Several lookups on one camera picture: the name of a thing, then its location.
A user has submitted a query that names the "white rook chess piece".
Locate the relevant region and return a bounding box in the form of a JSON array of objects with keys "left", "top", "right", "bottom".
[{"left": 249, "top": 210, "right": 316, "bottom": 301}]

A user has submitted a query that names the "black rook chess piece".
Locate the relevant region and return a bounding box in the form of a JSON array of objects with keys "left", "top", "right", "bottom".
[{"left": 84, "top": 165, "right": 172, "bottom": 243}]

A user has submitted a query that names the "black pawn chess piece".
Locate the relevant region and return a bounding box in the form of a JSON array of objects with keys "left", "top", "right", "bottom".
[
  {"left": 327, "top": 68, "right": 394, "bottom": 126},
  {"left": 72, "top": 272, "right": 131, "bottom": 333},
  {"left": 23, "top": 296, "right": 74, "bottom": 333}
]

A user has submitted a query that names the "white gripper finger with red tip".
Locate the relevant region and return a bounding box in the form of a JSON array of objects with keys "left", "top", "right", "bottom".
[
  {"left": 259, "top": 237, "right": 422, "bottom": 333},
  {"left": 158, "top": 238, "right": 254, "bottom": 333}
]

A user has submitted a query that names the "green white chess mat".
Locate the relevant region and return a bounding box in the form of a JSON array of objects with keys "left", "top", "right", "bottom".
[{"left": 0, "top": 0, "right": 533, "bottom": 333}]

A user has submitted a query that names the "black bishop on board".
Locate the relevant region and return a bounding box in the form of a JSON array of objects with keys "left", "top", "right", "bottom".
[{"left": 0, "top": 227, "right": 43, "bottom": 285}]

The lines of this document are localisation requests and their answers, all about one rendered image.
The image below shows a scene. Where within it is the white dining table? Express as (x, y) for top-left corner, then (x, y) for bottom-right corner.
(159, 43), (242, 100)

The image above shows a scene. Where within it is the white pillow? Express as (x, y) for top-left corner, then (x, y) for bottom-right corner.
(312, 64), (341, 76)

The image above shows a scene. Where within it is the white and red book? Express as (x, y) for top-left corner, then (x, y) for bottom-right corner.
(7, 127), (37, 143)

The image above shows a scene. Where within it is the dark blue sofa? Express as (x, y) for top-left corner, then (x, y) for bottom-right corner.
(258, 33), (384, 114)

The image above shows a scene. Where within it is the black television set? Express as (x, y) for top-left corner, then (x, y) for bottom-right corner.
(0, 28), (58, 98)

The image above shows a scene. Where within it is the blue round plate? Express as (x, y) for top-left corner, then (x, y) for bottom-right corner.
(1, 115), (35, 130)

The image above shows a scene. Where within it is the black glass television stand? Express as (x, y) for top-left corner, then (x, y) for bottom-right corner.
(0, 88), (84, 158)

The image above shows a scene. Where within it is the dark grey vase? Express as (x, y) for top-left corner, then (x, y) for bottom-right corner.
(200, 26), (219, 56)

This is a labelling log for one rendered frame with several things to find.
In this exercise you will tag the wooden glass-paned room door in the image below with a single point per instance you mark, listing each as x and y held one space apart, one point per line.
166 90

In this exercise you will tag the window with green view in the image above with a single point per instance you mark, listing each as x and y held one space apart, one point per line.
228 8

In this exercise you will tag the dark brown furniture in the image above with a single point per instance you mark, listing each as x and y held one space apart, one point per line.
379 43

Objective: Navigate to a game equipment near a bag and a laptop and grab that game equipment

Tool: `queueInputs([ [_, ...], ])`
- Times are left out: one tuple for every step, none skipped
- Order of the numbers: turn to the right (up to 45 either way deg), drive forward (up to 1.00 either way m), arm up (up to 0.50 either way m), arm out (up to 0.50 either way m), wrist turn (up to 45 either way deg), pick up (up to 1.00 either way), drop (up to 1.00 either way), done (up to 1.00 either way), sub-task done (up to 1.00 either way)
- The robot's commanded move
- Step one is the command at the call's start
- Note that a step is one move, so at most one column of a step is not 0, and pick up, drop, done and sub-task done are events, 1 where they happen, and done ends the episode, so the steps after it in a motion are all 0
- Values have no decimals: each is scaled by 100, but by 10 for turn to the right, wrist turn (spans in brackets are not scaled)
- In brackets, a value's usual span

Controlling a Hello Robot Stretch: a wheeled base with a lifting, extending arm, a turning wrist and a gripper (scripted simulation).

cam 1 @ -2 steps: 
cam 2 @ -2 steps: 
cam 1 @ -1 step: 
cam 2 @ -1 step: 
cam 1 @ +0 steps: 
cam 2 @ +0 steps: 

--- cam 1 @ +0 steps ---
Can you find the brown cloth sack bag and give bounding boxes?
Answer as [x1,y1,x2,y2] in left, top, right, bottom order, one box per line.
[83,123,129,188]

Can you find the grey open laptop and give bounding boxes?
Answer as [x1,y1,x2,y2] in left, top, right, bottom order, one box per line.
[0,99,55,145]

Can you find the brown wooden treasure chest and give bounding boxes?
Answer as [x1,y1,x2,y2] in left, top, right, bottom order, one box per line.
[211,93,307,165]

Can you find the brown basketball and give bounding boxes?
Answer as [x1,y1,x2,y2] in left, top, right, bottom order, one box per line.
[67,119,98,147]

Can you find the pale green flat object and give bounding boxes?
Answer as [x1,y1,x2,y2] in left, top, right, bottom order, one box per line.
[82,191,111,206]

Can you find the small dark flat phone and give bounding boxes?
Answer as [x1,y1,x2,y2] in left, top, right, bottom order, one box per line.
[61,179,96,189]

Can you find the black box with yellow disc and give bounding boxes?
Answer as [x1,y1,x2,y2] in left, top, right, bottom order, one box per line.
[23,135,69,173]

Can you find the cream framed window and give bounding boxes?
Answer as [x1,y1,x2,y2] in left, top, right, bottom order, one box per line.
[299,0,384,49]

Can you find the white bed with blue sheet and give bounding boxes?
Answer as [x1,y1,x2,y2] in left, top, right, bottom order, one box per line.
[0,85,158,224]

———

**ASSIGNED TASK:**
Provide a verbatim copy of all the entries.

**ANSWER SECTION:**
Several lookups on one camera picture: the name of a thing, then its location.
A user has submitted a query that names the "white rook chess piece".
Locate the relevant region and return a bounding box in the form of a JSON array of objects with keys "left", "top", "right", "bottom".
[{"left": 249, "top": 210, "right": 316, "bottom": 301}]

A user has submitted a query that names the "black rook chess piece".
Locate the relevant region and return a bounding box in the form of a JSON array of objects with keys "left", "top", "right", "bottom".
[{"left": 84, "top": 165, "right": 172, "bottom": 243}]

A user has submitted a query that names the "black pawn chess piece".
Locate the relevant region and return a bounding box in the form of a JSON array of objects with keys "left", "top", "right", "bottom".
[
  {"left": 327, "top": 68, "right": 394, "bottom": 126},
  {"left": 72, "top": 272, "right": 131, "bottom": 333},
  {"left": 23, "top": 296, "right": 74, "bottom": 333}
]

A user has submitted a query that names the "white gripper finger with red tip".
Locate the relevant region and return a bounding box in the form of a JSON array of objects with keys "left", "top", "right", "bottom".
[
  {"left": 259, "top": 237, "right": 422, "bottom": 333},
  {"left": 158, "top": 238, "right": 254, "bottom": 333}
]

A user has submitted a query that names the "green white chess mat".
Locate the relevant region and return a bounding box in the form of a JSON array of objects with keys "left", "top", "right", "bottom".
[{"left": 0, "top": 0, "right": 533, "bottom": 333}]

A user has submitted a query that names the "black bishop on board".
Locate the relevant region and return a bounding box in the form of a JSON array of objects with keys "left", "top", "right", "bottom".
[{"left": 0, "top": 227, "right": 43, "bottom": 285}]

The lines of this document are localisation requests and their answers, all about one rendered image.
The image below shows a scene. Where within it is the white dining table? Express as (x, y) for top-left corner, then (x, y) for bottom-right corner.
(159, 43), (242, 100)

The image above shows a scene. Where within it is the white pillow? Express as (x, y) for top-left corner, then (x, y) for bottom-right corner.
(312, 64), (341, 76)

The image above shows a scene. Where within it is the white and red book? Express as (x, y) for top-left corner, then (x, y) for bottom-right corner.
(7, 127), (37, 143)

The image above shows a scene. Where within it is the dark blue sofa? Express as (x, y) for top-left corner, then (x, y) for bottom-right corner.
(258, 33), (384, 114)

The image above shows a scene. Where within it is the black television set? Express as (x, y) for top-left corner, then (x, y) for bottom-right corner.
(0, 28), (58, 98)

The image above shows a scene. Where within it is the blue round plate? Express as (x, y) for top-left corner, then (x, y) for bottom-right corner.
(1, 115), (35, 130)

The image above shows a scene. Where within it is the black glass television stand? Express as (x, y) for top-left corner, then (x, y) for bottom-right corner.
(0, 88), (84, 158)

The image above shows a scene. Where within it is the dark grey vase? Express as (x, y) for top-left corner, then (x, y) for bottom-right corner.
(200, 26), (219, 56)

This is a labelling log for one rendered frame with several things to find.
In this exercise you will tag the wooden glass-paned room door in the image below with a single point per instance you mark, listing each as x and y held one space apart, one point per line.
166 90

In this exercise you will tag the window with green view in the image above with a single point per instance you mark, listing each as x and y held one space apart, one point per line.
228 8

In this exercise you will tag the dark brown furniture in the image above with a single point per instance you mark, listing each as x and y held one space apart, one point per line.
379 43

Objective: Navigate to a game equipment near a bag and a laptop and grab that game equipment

Tool: `queueInputs([ [_, ...], ])`
- Times are left out: one tuple for every step, none skipped
- Order of the numbers: turn to the right (up to 45 either way deg), drive forward (up to 1.00 either way m), arm up (up to 0.50 either way m), arm out (up to 0.50 either way m), wrist turn (up to 45 either way deg), pick up (up to 1.00 either way), drop (up to 1.00 either way), done (up to 1.00 either way), sub-task done (up to 1.00 either way)
- The robot's commanded move
- Step one is the command at the call's start
- Note that a step is one move, so at most one column of a step is not 0, and pick up, drop, done and sub-task done are events, 1 where they happen, and done ends the episode, so the steps after it in a motion are all 0
- Values have no decimals: each is scaled by 100, but by 10 for turn to the right, wrist turn (spans in brackets are not scaled)
- In brackets, a value's usual span

Controlling a Hello Robot Stretch: a wheeled base with a lifting, extending arm, a turning wrist and a gripper (scripted simulation).

cam 1 @ -2 steps: 
cam 2 @ -2 steps: 
cam 1 @ -1 step: 
cam 2 @ -1 step: 
cam 1 @ +0 steps: 
cam 2 @ +0 steps: 

--- cam 1 @ +0 steps ---
Can you find the brown cloth sack bag and give bounding boxes?
Answer as [x1,y1,x2,y2] in left, top, right, bottom order, one box per line.
[83,123,129,188]

Can you find the grey open laptop and give bounding boxes?
Answer as [x1,y1,x2,y2] in left, top, right, bottom order, one box per line.
[0,99,55,145]

Can you find the brown wooden treasure chest and give bounding boxes?
Answer as [x1,y1,x2,y2] in left, top, right, bottom order, one box per line.
[211,93,307,165]

Can you find the brown basketball and give bounding boxes?
Answer as [x1,y1,x2,y2] in left, top, right, bottom order, one box per line.
[67,119,98,147]

Can you find the pale green flat object and give bounding boxes?
Answer as [x1,y1,x2,y2] in left, top, right, bottom order, one box per line.
[82,191,111,206]

Can you find the small dark flat phone and give bounding boxes?
Answer as [x1,y1,x2,y2] in left, top, right, bottom order, one box per line.
[61,179,96,189]

Can you find the black box with yellow disc and give bounding boxes?
Answer as [x1,y1,x2,y2] in left, top, right, bottom order, one box per line.
[23,135,69,173]

Can you find the cream framed window and give bounding boxes?
Answer as [x1,y1,x2,y2] in left, top, right, bottom order, one box per line.
[299,0,384,49]

Can you find the white bed with blue sheet and give bounding boxes?
Answer as [x1,y1,x2,y2] in left, top, right, bottom order, one box per line.
[0,85,158,224]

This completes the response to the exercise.